Homework 6
These are practice problems. Pick any of them to practice the course
material. You do not need to submit your solution, it will also not
be graded.
- Give an \(O(nt)\) algorithm for SUBSET SUM. (Hint: Look at
subproblems of the form "does a subset of \(\{a_1, a_2,\ldots ,
a_i\}\) add up to \(s\)?")
- Jeff Erickson's problem 27.2.
- Prove that finding the second largest element in an \(n\)-element
array requires exactly \(n − 2 + \lceil\log n\rceil\) comparisons in
the worst case. Prove the upper bound by describing and analyzing an
algorithm; prove the lower bound using an adversary argument.

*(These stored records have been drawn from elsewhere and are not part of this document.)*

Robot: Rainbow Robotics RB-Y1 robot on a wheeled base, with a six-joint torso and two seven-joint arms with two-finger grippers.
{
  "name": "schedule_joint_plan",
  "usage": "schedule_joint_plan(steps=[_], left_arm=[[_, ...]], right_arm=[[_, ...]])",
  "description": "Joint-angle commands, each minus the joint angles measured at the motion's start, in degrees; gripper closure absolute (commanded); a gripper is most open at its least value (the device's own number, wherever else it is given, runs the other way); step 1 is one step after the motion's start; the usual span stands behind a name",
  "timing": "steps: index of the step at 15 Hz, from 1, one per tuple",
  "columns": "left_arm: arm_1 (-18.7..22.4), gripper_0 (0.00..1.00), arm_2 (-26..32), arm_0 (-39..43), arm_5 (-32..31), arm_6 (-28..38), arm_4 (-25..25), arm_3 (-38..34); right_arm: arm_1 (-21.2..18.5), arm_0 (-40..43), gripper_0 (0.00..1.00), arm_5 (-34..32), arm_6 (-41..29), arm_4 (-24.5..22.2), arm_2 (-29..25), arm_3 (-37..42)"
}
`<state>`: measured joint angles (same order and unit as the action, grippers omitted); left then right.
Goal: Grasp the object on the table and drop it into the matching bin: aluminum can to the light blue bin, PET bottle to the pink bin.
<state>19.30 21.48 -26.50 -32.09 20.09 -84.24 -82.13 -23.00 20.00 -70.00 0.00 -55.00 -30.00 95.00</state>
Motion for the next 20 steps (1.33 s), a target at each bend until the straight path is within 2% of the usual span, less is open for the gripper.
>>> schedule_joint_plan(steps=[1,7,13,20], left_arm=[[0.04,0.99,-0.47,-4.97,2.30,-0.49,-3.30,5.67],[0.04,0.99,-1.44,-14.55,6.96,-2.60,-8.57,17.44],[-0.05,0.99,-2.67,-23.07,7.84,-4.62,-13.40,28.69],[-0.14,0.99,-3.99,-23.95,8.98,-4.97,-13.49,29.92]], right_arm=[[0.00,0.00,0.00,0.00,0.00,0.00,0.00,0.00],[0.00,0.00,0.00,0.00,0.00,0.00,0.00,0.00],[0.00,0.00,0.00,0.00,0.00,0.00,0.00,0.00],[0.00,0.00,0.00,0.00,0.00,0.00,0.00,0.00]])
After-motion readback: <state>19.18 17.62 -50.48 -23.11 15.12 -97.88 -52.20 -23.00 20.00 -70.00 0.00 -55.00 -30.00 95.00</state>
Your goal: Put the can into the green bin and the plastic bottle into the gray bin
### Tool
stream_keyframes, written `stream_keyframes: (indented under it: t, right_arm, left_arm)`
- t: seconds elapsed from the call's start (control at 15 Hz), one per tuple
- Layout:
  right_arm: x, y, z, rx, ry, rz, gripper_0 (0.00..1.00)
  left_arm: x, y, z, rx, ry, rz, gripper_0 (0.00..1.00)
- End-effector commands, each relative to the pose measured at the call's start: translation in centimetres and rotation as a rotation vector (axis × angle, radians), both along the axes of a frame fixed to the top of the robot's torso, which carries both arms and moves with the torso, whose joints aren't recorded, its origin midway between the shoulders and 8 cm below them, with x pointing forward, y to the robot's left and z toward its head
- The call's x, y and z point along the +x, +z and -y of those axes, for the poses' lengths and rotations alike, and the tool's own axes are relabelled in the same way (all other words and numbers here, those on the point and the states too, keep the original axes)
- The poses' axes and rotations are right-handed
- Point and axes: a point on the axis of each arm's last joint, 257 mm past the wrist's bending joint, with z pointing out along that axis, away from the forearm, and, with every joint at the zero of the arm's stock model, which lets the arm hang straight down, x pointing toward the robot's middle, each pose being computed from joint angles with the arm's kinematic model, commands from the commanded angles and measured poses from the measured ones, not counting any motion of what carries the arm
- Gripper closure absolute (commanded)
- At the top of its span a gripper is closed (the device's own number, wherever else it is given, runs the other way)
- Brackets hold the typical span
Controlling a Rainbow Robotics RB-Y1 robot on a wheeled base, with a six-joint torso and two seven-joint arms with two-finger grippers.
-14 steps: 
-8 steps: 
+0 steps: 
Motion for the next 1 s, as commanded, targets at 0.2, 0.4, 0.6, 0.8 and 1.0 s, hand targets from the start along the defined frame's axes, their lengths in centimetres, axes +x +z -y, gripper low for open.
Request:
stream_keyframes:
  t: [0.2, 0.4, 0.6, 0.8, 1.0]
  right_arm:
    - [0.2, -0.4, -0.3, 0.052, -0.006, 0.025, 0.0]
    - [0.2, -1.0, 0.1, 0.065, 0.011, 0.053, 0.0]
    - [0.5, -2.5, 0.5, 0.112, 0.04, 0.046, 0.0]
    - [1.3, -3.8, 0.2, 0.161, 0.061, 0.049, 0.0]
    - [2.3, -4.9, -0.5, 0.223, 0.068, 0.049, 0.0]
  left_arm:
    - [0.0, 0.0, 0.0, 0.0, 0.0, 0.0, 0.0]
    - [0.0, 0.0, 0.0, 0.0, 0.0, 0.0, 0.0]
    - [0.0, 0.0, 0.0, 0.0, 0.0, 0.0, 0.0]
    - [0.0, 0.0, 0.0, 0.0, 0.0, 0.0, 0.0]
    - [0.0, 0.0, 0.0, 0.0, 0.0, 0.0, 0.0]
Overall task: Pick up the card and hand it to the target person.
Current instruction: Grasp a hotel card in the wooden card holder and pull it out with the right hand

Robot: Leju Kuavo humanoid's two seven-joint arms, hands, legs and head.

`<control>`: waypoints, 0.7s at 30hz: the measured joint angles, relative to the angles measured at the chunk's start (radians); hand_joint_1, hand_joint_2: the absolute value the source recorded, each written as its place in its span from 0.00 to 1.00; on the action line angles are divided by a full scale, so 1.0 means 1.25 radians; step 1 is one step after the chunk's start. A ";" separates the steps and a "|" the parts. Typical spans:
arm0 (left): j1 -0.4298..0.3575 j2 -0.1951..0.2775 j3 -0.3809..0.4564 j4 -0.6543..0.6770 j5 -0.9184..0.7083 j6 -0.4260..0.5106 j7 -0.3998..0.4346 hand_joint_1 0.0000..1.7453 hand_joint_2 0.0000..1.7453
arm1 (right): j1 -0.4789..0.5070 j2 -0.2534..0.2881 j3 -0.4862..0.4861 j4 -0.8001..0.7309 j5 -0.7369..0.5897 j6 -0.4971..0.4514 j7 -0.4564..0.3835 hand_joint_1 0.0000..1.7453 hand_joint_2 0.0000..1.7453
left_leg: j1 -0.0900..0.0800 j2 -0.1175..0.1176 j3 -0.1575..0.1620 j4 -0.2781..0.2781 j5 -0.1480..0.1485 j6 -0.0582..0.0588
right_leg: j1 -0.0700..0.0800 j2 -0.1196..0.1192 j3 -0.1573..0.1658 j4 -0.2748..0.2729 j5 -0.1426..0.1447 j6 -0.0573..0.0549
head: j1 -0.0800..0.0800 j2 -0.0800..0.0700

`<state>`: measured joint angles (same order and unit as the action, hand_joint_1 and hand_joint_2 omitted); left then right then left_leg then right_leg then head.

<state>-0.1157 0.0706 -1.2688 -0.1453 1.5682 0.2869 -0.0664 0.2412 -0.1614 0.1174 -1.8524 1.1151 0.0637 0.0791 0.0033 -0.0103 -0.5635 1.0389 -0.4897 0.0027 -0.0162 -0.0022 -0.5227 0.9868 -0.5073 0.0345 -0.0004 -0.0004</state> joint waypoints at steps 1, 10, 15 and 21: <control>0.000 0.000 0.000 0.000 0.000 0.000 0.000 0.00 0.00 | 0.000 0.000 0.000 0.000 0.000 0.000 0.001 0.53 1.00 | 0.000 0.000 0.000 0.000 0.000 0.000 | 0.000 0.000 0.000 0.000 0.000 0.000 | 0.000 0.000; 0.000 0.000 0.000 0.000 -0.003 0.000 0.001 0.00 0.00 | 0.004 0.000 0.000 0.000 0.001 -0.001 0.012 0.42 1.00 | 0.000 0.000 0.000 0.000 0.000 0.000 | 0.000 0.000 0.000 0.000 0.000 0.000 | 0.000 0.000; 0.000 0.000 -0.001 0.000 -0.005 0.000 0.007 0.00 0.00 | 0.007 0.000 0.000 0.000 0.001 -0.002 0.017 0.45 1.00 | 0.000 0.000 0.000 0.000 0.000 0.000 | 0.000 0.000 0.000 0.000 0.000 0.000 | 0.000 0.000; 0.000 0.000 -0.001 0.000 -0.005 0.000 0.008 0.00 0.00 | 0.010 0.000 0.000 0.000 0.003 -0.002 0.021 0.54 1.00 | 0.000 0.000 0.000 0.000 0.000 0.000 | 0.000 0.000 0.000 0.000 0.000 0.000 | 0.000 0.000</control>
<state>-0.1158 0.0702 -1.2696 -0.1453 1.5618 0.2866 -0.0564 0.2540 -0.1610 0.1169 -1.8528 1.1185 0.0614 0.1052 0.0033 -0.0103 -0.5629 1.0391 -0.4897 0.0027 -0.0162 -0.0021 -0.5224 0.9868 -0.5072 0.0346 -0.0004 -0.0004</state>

- In an undirected graph \(G = (V, E)\), we say \(D \subset V\) is a
dominating set if every \(v \in V\) is either in \(D\) or adjacent to at
least one member of \(D\). In the DOMINATING SET problem, the input is
a graph and a budget \(b\), and the aim is to find a dominating set in
the graph of size at most \(b\), if one exists. Show a reduction from
SAT to DOMINATING SET.
- Jeff Erickson's problem 29.1.
- Jeff Erickson's problem 29.4.
- Jeff Erickson's problem 29.19.
- Jeff Erickson's problem 29.23 (b),(c),(d).